Elsinore
Page 15
“And every time Howard needed something, he sent my dad.”
“Yes. Nothing could have been accomplished without your father. He was the go-between. He was the glue. He argued for Howard. He was an eloquent man.”
“That’s funny. My dad never said a word to me.”
Frog recalled those long, terrible silences between them. He couldn’t bear to think about his dad.
“Tell me, Mrs. Church, is Judith Howard’s daughter?”
“Yes.”
“And you invented that fable of other men.”
“To hurt Howard. His minions would never have dared sleep with me. They were frightened of his every move. And I wasn’t sane enough to seduce the local woodcutter … Howard would come up to Elsinore, blindfold me, and make love to a madwoman.”
“And you bit him on the mouth.”
“I clawed his eyes. I left scars on his back. He has arthritis from the wounds I made. It’s been like that ever since we met. I run from Howard. He chases me. He’s cruel. I punish him. He couldn’t buy me with his Supper Club or the Manhattan Mimes. And I took away his own daughter. Now he loves her twice as much. That’s why she was stolen. I’m sure of it. Howard will have to surrender … if it’s not too late.”
“She’s alive, Mrs. Church. Trust me. I’ve been in my own battles.”
“And you’ll bring her back?”
“I’ll try,” Holden said.
Kronstadt was some kind of key. He felt it in his bones. That uptown heiress would lead him to little Judith. Frog only had to follow her tracks. It didn’t matter that Kronstadt wasn’t in the neighborhood. Frog knew how to deal with the dead.
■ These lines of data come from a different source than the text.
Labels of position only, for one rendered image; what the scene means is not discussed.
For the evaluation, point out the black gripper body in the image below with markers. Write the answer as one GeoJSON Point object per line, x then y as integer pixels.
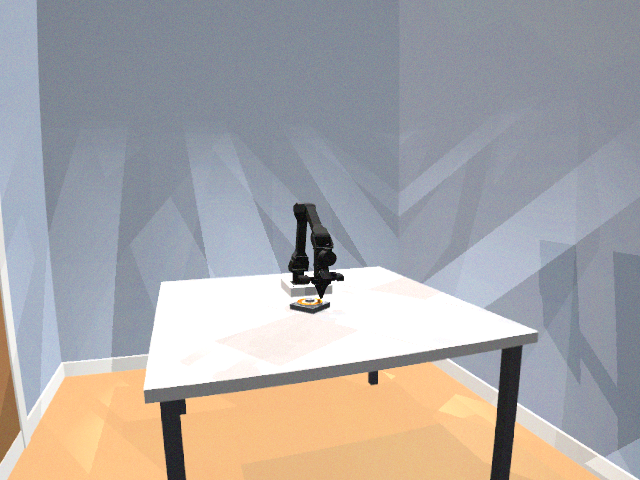
{"type": "Point", "coordinates": [304, 279]}

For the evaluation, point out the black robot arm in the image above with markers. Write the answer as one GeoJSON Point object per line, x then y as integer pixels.
{"type": "Point", "coordinates": [320, 238]}

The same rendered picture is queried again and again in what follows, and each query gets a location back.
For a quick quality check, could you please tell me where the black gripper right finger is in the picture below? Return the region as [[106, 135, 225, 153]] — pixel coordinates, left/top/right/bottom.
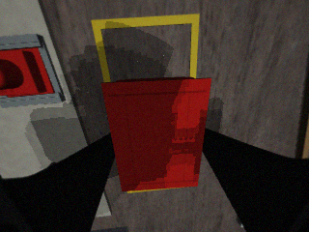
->
[[202, 128, 309, 232]]

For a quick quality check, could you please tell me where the yellow rectangular frame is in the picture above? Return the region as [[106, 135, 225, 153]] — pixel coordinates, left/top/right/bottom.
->
[[91, 14, 200, 82]]

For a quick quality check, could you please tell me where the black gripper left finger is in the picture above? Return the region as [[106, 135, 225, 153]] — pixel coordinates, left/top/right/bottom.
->
[[0, 132, 115, 232]]

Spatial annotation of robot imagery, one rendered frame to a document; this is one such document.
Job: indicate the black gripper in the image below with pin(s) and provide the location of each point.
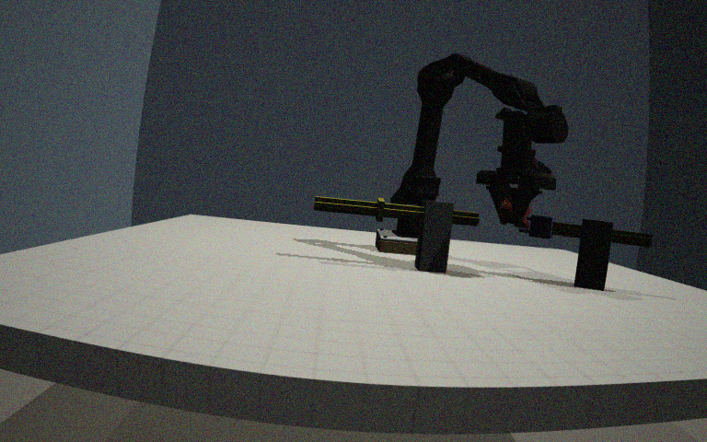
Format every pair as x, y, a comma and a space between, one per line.
515, 163

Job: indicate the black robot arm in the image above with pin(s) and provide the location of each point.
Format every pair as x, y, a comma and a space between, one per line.
436, 84

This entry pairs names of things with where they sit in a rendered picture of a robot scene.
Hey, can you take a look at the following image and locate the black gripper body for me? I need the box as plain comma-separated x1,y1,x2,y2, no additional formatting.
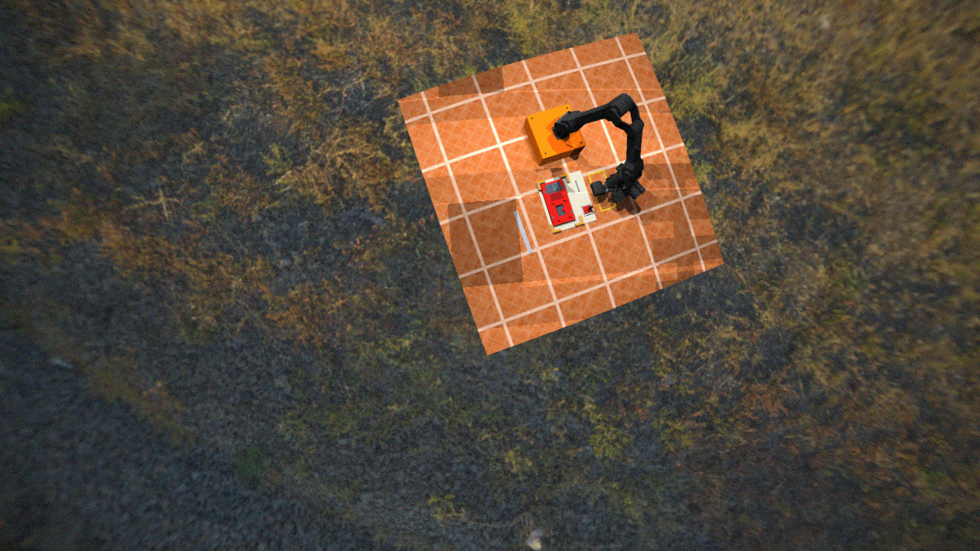
590,173,621,197

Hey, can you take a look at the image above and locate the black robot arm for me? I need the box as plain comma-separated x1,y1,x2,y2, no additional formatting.
551,93,645,203

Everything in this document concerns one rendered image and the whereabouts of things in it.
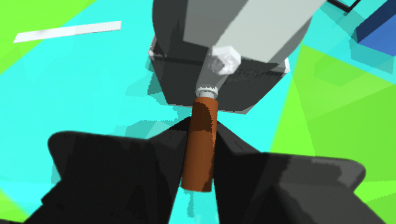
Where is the blue rectangular block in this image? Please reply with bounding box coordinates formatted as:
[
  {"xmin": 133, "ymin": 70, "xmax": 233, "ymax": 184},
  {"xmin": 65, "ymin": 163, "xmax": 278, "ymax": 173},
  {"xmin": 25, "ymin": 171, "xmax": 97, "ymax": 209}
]
[{"xmin": 356, "ymin": 0, "xmax": 396, "ymax": 56}]

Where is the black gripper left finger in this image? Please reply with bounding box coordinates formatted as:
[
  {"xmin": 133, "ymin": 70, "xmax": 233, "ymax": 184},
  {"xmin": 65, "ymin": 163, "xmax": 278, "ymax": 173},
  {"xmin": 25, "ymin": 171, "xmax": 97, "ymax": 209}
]
[{"xmin": 47, "ymin": 116, "xmax": 191, "ymax": 224}]

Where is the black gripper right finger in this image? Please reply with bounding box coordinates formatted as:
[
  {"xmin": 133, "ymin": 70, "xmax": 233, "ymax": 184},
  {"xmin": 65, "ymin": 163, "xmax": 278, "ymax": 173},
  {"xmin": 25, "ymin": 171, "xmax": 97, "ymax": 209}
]
[{"xmin": 213, "ymin": 120, "xmax": 367, "ymax": 224}]

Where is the dark grey l-shaped rod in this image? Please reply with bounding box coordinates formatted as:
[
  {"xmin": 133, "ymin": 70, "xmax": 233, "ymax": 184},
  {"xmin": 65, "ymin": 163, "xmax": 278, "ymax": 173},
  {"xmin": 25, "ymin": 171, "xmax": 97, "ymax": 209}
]
[{"xmin": 327, "ymin": 0, "xmax": 361, "ymax": 13}]

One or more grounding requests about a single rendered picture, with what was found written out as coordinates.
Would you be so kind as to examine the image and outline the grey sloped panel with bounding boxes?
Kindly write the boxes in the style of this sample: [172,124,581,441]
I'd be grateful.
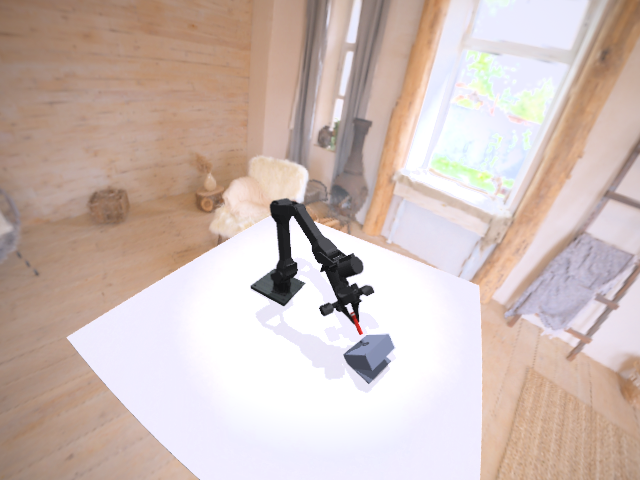
[343,334,395,384]

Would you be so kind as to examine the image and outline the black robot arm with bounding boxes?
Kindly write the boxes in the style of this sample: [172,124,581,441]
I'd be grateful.
[269,198,364,306]

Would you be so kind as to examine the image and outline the red peg with white band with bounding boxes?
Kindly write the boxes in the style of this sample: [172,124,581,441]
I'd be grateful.
[350,312,363,335]

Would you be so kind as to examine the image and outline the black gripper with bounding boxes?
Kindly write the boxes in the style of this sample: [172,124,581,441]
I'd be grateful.
[319,278,375,325]

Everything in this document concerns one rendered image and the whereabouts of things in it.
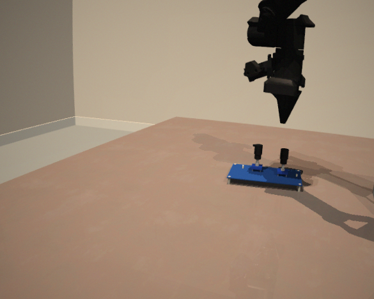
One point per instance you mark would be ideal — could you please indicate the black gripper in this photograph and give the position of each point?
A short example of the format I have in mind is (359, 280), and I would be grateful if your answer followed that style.
(284, 85)

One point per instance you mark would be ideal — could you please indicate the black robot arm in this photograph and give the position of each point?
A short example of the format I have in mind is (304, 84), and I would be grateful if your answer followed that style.
(273, 29)

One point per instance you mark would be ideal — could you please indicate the blue circuit board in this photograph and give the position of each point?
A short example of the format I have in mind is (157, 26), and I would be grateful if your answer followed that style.
(256, 172)

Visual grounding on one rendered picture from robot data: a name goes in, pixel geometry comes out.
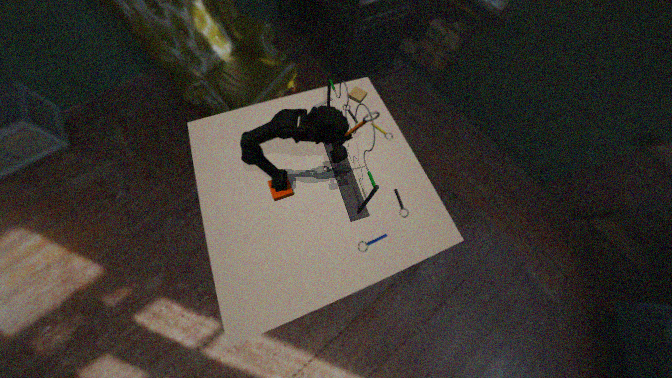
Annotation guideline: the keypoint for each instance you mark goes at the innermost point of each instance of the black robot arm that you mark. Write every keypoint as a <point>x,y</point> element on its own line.
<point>284,125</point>

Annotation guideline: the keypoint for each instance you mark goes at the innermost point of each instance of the orange handle with dark loop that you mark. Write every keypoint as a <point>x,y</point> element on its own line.
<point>362,123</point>

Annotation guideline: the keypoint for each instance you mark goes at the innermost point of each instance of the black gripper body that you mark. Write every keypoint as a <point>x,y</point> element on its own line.
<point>338,153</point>

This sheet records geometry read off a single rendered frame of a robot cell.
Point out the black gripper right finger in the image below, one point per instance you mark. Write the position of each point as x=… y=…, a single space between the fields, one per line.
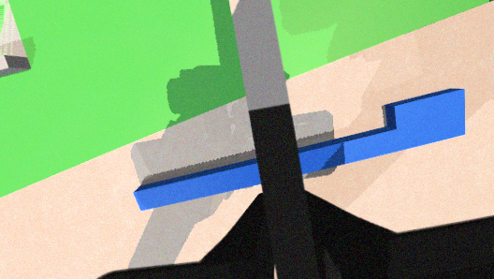
x=350 y=247

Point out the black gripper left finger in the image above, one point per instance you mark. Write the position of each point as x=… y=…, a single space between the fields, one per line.
x=245 y=252

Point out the green flat mat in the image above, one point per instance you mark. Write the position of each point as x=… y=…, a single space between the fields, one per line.
x=106 y=73

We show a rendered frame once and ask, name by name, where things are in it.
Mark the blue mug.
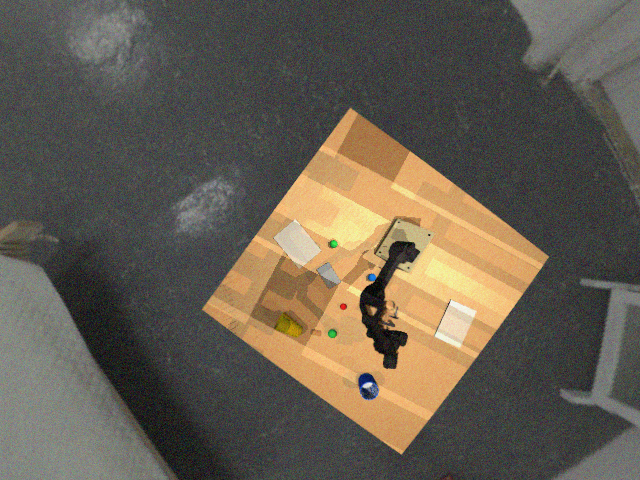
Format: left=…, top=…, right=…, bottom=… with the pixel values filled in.
left=358, top=373, right=379, bottom=400

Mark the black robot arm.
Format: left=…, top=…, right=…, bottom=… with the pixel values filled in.
left=359, top=241, right=420, bottom=369

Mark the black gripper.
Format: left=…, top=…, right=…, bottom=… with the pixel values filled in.
left=366, top=329, right=408, bottom=347

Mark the yellow cup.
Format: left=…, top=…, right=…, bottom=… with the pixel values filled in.
left=274, top=313, right=302, bottom=338

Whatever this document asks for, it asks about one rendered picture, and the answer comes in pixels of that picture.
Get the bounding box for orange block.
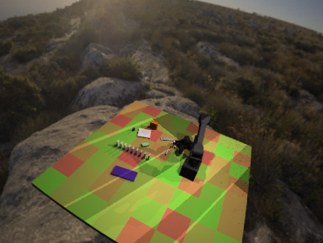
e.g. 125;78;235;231
150;121;158;130

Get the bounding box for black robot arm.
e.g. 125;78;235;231
184;113;211;169

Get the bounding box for purple flat rectangular block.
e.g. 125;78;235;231
112;166;137;181

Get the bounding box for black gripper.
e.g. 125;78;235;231
173;138;191;154

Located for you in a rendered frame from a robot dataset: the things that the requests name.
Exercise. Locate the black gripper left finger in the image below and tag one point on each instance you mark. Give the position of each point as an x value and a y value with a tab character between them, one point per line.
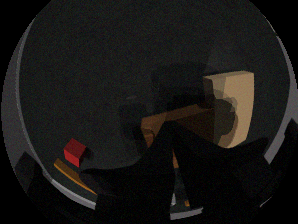
151	177

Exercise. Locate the red cube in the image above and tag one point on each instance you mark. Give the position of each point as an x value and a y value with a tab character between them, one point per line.
75	152

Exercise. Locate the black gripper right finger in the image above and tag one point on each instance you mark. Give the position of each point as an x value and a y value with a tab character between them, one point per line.
205	165

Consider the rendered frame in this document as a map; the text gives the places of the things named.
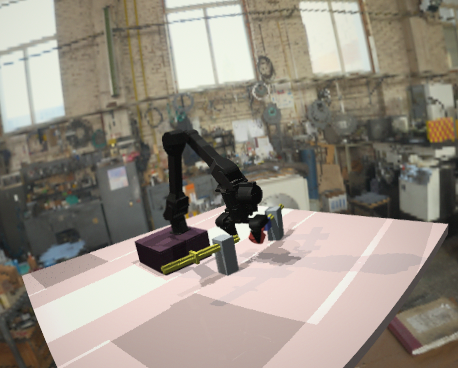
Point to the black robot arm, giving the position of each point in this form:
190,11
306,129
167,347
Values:
222,169

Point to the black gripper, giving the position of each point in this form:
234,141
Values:
238,215

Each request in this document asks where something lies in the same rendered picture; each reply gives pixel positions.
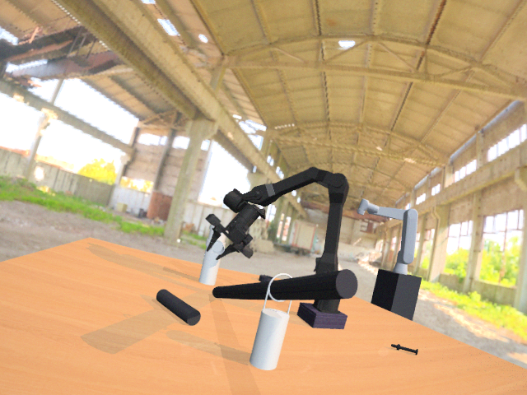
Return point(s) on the white cylinder with loop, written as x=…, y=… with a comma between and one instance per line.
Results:
x=270, y=334
“Mrs. Church, tell me about Marcus Reims.”
“Marcus Reims was a fiction, one of Howard’s invented names.”
“Did he ever use it at the Supper Club?”
“He didn’t have to. He’d changed hats. He was Howard Phipps.”
“And did he talk of Frieda Kronstadt?”
“Of course not. He’d killed her. He wouldn’t mention Kronstadt to me.”
“And Reims was her partner?”
“And her pimp.”
“But they did have other partners?”
“Hundreds. Howard was very enterprising.”
“But think, Mrs. Church. Did you hear a name?”
“Do you know how hard we had to dig? It took us years to locate Morton Katz. And there could have been other Kronstadts. Howard was very efficient at burying his past.”
“Did you stumble onto some gang … like the Westies?”
“Mr. Holden, we weren’t looking for gangs.… I want my child. I can lend you the Mimes. They’ve been searching for Bronshtein. I think he’s in France.”
“No. Bronshtein wouldn’t return to his nest. Howard could pick him off.”
“Then where is he?”
“Squirreled away … with your daughter.”
“Mr. Holden,” she said, her hand still in his. “We can mount whatever installation you wish.”
“Installations won’t get me to that furrier or little Judith. I don’t need fables … like that afternoon in Queens when I met Dr. Garden, and all the Mimes were in masquerade. That wasn’t you I saw, pretending to be Fay.”
“No.”
“I’m glad,” Holden said. “It always bothered me. I mean, you’re a wonderful actress. But I would have known. Fay is Fay. You borrowed her from Abruzzi, didn’t you?”
“Yes.”
“And you were coaching her from behind a curtain. You got her to play herself.”
His bumper’s instincts hadn’t failed him.
Big Judith started to cry. Ah, she was as beautiful as his dad’s black mistress, this dark lady of Elsinore, who’d borne a child in the middle of a forest. And Holden started thinking of woods. Paul Abruzzi was caught in his own maze. He loved Manhattan too much. That was disastrous for a Queens D.A. Little Judith wasn’t in any of the five boroughs. Holden would bet his life on that, though it wasn’t worth very much. He was the president of a laundering operation called Aladdin, a retired bumper who was good at writing checks. The money in Aladdin’s account was almost as lyrical as the great Hirsch. Liquid gold.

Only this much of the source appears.